What the task requires:
Word for word, repeat each line of the listing below.

========

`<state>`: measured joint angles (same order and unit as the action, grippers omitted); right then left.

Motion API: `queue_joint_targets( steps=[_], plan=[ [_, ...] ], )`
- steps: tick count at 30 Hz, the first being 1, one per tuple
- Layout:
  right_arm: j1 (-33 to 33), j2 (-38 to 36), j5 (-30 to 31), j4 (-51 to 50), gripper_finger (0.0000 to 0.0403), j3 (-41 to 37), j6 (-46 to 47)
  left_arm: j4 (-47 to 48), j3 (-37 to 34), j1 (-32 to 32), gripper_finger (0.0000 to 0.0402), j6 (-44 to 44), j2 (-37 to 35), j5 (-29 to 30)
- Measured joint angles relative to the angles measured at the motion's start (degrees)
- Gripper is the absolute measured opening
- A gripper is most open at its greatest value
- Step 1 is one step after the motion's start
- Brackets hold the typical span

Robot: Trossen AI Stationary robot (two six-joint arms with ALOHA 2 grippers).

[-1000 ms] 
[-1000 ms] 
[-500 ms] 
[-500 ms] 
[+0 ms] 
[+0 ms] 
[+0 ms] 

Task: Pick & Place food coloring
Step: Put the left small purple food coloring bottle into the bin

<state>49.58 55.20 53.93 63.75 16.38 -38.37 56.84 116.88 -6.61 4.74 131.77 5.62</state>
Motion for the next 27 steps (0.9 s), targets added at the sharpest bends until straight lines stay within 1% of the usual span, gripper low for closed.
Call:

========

Result below:
`<state>`: measured joint angles (same order and unit as the action, grippers omitted); right then left.

Motion API: `queue_joint_targets( steps=[_], plan=[ [_, ...] ], )`
- steps: tick count at 30 Hz, the first being 1, one per tuple
- Layout:
  right_arm: j1 (-33 to 33), j2 (-38 to 36), j5 (-30 to 31), j4 (-51 to 50), gripper_finger (0.0000 to 0.0403), j3 (-41 to 37), j6 (-46 to 47)
  left_arm: j4 (-47 to 48), j3 (-37 to 34), j1 (-32 to 32), gripper_finger (0.0000 to 0.0402), j6 (-44 to 44), j2 (-37 to 35), j5 (-29 to 30)
- Measured joint angles relative to the angles measured at the motion's start (degrees)
- Gripper is the absolute measured opening
- A gripper is most open at its greatest value
- Step 1 is one step after the motion's start
- Brackets hold the typical span

Robot: Trossen AI Stationary robot (two six-joint arms with ALOHA 2 grippers).

[-1000 ms] 
[-1000 ms] 
[-500 ms] 
[-500 ms] 
[+0 ms] 
[+0 ms] 
[+0 ms] 

Task: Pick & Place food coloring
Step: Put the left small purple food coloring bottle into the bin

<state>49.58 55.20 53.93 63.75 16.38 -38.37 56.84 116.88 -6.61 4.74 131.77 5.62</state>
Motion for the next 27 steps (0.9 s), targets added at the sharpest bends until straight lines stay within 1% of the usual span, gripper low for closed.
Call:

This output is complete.